### Task instructions
Count how many lines of the material contain the string "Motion", then give that number and nothing more.

Data block START

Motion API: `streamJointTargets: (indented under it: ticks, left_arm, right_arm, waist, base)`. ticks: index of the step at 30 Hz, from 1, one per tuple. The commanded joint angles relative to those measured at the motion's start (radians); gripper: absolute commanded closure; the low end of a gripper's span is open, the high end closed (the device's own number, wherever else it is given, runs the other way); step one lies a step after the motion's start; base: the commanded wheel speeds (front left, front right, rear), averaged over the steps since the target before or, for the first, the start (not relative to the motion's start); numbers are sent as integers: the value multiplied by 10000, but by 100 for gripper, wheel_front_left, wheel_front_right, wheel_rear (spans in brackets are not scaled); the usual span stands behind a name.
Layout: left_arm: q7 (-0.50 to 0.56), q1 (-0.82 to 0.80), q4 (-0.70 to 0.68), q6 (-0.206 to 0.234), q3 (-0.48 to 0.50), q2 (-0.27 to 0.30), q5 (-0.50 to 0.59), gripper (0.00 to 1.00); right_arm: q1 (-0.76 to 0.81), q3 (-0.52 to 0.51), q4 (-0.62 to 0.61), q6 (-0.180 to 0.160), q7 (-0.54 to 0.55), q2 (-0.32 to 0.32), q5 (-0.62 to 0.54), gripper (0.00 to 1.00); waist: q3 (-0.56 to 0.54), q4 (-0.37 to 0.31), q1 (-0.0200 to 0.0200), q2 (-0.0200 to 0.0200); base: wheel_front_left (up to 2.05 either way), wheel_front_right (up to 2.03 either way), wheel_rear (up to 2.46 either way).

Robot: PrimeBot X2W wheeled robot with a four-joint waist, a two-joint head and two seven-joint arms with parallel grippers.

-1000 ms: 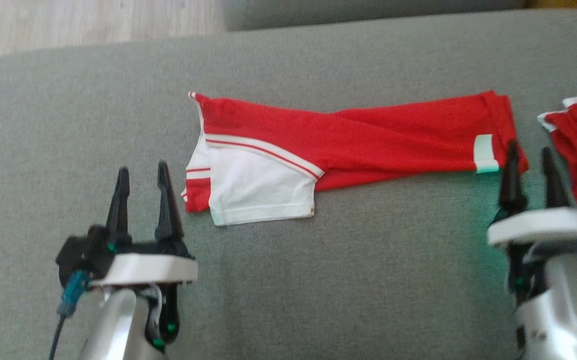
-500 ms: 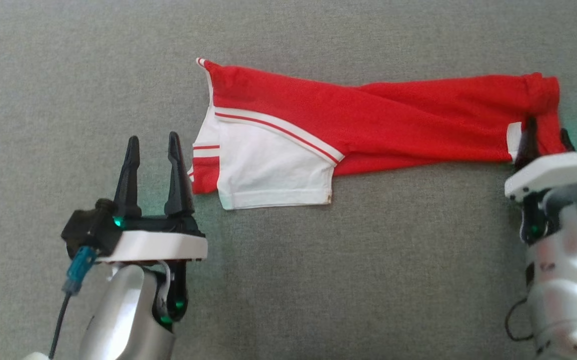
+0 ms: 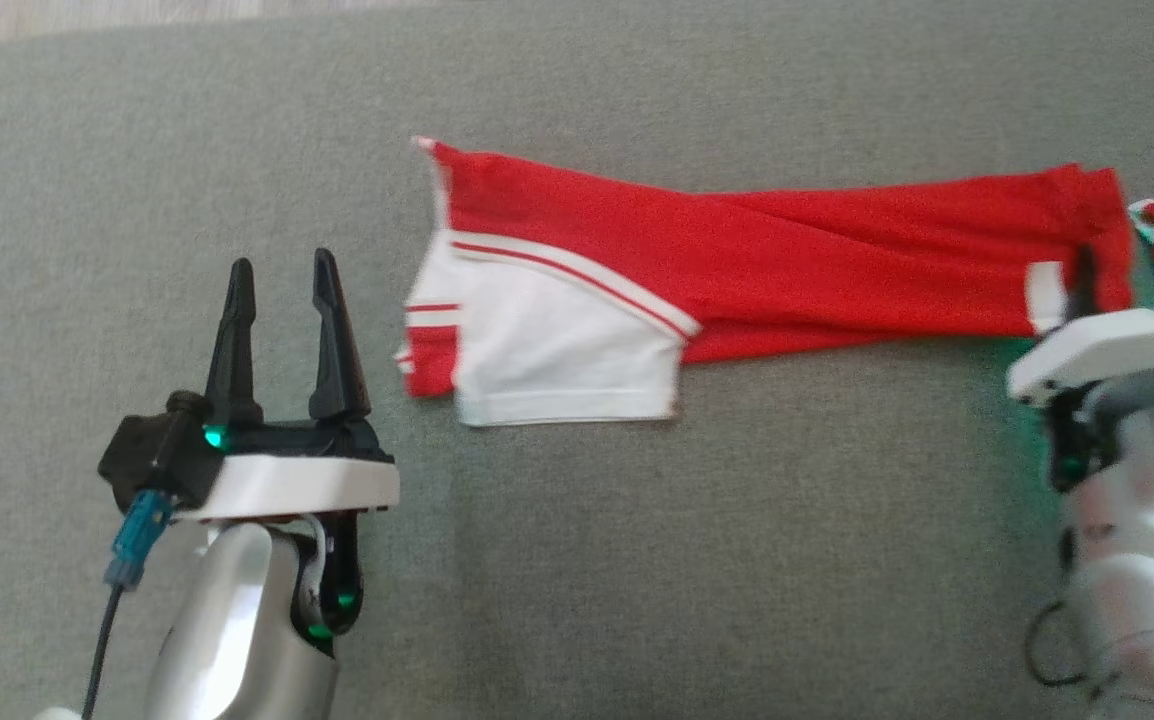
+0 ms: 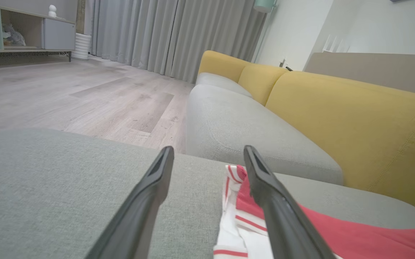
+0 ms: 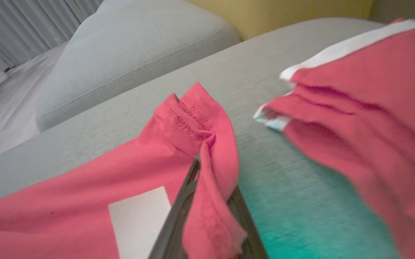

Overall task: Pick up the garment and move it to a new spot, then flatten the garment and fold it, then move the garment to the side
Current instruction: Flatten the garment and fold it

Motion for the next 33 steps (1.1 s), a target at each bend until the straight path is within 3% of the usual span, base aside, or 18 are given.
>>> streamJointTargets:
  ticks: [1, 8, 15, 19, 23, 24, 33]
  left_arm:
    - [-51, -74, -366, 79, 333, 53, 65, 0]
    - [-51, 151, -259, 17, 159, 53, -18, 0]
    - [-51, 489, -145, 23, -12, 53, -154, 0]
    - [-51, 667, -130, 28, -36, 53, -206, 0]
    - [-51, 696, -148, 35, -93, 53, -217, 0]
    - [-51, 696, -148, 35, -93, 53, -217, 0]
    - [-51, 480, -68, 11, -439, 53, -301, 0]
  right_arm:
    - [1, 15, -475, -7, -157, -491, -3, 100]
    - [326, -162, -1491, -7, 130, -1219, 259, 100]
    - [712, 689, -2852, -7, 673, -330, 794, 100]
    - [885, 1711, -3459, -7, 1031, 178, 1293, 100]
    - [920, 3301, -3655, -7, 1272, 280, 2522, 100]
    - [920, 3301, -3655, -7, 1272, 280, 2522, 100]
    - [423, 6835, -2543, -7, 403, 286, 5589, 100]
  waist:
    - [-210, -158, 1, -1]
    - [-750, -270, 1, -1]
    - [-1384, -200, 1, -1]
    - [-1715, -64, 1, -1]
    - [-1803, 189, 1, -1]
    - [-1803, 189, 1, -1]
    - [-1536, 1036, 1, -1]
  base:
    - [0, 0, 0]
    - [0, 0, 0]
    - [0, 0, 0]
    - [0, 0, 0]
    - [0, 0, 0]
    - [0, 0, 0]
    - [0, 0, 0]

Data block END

### Result of the task
2